### TASK TO COMPLETE
Scan the listing for the word "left", and copy out each line where it is found.

* * * *

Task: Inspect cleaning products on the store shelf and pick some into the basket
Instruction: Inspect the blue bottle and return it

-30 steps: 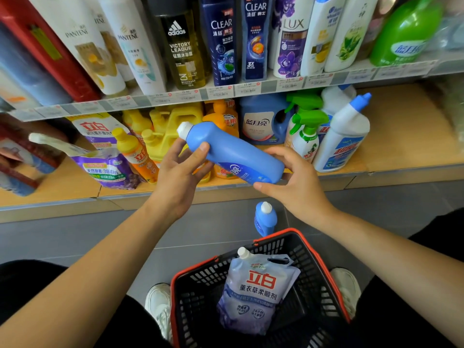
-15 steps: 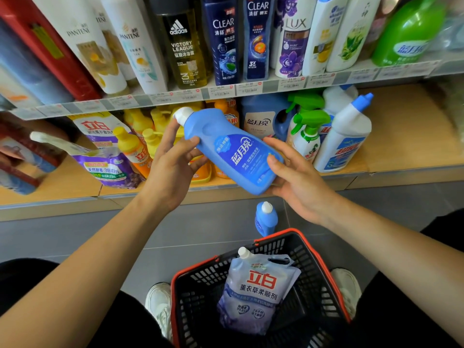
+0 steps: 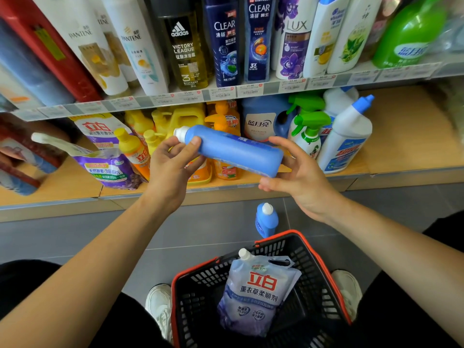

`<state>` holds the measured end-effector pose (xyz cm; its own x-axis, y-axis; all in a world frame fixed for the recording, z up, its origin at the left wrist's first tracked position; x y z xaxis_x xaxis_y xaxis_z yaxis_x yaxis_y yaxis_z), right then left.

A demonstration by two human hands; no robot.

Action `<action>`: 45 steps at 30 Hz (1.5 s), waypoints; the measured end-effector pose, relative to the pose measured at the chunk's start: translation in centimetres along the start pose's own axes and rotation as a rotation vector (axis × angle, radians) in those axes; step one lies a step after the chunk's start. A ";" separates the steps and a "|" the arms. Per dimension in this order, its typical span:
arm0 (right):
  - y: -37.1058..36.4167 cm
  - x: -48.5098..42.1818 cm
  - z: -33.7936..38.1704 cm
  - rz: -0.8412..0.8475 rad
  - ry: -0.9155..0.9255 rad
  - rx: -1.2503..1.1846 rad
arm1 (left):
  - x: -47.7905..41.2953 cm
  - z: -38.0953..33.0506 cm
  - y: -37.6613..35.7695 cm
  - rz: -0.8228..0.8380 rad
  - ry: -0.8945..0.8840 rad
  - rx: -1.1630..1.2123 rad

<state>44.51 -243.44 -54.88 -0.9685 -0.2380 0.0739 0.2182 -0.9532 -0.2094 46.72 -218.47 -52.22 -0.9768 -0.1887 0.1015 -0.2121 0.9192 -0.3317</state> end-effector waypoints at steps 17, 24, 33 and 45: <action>1.5 -1.0 1.5 -0.189 0.095 -0.004 | 0.6 2.5 0.0 0.077 0.174 -0.233; 1.6 -1.4 2.2 -0.105 0.066 -0.230 | 1.8 3.8 -0.9 0.337 0.316 -0.541; 1.1 -0.4 1.8 0.060 0.188 0.365 | 2.6 2.1 -2.2 0.420 -0.036 -0.451; -0.8 0.2 1.1 0.197 0.203 0.528 | 3.0 2.5 -2.1 0.339 -0.048 -0.469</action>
<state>44.27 -242.91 -53.60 -0.8961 -0.4284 -0.1156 0.3757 -0.8711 0.3163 44.18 -221.79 -53.57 -0.9904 0.1374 0.0155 0.1383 0.9838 0.1140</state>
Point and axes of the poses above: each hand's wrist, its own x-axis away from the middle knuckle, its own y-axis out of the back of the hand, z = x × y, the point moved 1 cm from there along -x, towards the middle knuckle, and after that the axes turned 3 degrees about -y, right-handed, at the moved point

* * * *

### ANSWER SPACE
`<state>` holds the measured end-effector pose (xyz cm; its own x-axis, y-axis; all in a world frame fixed for the recording, z up, its origin at the left wrist's first tracked position; x y z xaxis_x xaxis_y xaxis_z yaxis_x yaxis_y yaxis_z), right then left.
arm1 (left):

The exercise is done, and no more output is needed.